As a comparison group, 12 AD patients, age-matched for earlier age of onset, were recruited from the same program as a comparison group. These patients met criteria for clinically probable AD after an extensive evaluation involving clinical, neuropsychological, and neuroimaging. The severity of disease, and comparability of bvFTD and AD patients, was assessed using the Mini-Mental State Examination (MMSE) (Folstein, Folstein, & McHugh, 1975) and the Clinical Dementia Rating Scale (Morris, 1993), augmented with two additional items, a Behavioral Comportment and Personality Domain and a Language Domain, for the assessment of bvFTD patients (Knopman, Weintraub, & Pantratz, 2011).

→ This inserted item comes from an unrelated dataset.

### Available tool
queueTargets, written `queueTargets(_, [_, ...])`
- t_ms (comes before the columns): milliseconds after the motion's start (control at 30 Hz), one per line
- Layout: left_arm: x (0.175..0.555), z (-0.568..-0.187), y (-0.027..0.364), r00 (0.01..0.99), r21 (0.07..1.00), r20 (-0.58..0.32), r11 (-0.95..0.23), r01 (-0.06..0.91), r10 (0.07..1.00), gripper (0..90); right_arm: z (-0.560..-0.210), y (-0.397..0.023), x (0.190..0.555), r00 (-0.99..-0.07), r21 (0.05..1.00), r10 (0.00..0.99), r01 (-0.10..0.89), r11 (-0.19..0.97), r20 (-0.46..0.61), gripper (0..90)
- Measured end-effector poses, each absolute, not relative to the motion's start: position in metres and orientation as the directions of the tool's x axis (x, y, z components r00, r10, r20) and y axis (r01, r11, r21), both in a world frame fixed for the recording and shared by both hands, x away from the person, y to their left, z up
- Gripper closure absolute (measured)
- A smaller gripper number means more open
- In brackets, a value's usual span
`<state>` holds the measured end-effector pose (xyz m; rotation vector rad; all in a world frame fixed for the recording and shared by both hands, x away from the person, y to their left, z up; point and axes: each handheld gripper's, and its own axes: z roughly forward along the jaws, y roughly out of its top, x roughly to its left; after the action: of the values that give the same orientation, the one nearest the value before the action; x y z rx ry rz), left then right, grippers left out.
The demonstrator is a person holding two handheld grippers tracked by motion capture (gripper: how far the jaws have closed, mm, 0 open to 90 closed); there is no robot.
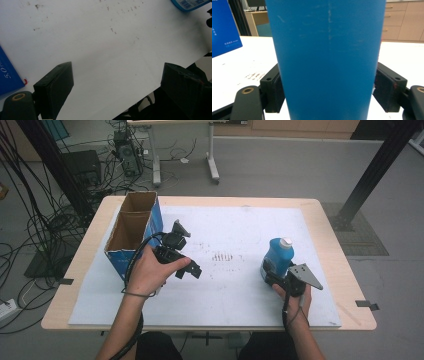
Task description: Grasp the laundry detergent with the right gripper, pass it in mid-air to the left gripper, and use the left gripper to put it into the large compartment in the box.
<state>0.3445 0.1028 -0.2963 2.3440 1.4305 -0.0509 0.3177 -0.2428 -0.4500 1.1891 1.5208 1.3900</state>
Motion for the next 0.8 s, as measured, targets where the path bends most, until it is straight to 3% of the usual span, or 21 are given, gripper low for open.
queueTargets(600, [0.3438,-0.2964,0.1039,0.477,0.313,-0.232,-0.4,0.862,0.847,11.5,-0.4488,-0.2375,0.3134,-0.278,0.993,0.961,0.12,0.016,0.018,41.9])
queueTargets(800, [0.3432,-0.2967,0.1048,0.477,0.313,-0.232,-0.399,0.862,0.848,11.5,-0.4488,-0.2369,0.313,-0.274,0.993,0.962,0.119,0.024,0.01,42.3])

The bvFTD and AD patients underwent a Structured Insight Interview that probed knowledge of their disorder and their degree of concern (See Table 1). The interview consisted of three parts assessing awareness of the presence of a disorder (Part I); perception of decreased function from the disorder, or how it personally affects them (Part II); and perception of how their disorder affects others, particularly family and friends (Part III). Each of the three parts began with a lead question asking whether they were aware of having a disorder, its impact on themselves, or its impact on others. Following their response, regardless of whether they answered yes or no, the interviewer “updated” them with corrective feedback. Following each update or feedback statement, there were 12 yes-no questions, six assessed the patient's knowledge, or cognitive updating, and characterized by verbs such “know,” “understand,” “accept,” “think,” “believe,” or “agree,” and six other questions assessed concern, or emotional updating, and characterized by adjectives such as “concerned,” “worried,” “upset,” “disturbed,” “bothered,” or “anxious.” All questions were counterbalanced, both in cognitive and emotional updating and in the valence direction (positive or negative). Using the Structured Insight Interview, two clinicians in our program have shown inter-rater reliability (r=0.654) for 4 bvFTD and 4 AD patients.
As part of their initial evaluation, the dementia groups underwent neuropsychological mental status tests based originally on the Consortium to Establish a Registry in AD (CERAD) and the Neurobehavioral Cognitive Status Examination (NCSE) (Kiernan, Mueller, Langston, & Van Dyke, 1987; Welsh et al., 1994). In addition to the MMSE, the assessment included digit span, verbal fluency for animals names, the 15-item mini-Boston Naming Test, an auditory comprehension score modified from the Western Aphasia Battery (Shewan & Kertesz, 1980), the Frontal Assessment Battery (FAB) (Dubois, Slachevsky, Litvan, & Pillon, 2000), a calculations test modified from the NCSE, and the CERAD verbal memory test rendering a savings score (Delayed Recall Learning/Learning Trial III) and a recognition score (accurate Yes answers on true-false recognition). Finally, the construction test evaluated copies of a circle, rhombus, overlapping rectangles, and a cube, for figure closure, 3-dimensionality, parallel opposite sides, correct internal lines, and frontal face orientation.
Their responses were contrasted across groups on the Structured Insight Interview, including subscores for emotional and cognitive insight and for each of its three parts, and on the neuropsychological measures. The Structured Insight Interview results were further correlated with the variables from the neuropsychological items. The Structured Interview Questions yielded a Total Insight score with subscores for cognitive insignt, emotional insight and the three parts and their components. The subscore results are embedded post hoc scores, The individual correlations, however, were Bonferroni corrected for multiple comparisons.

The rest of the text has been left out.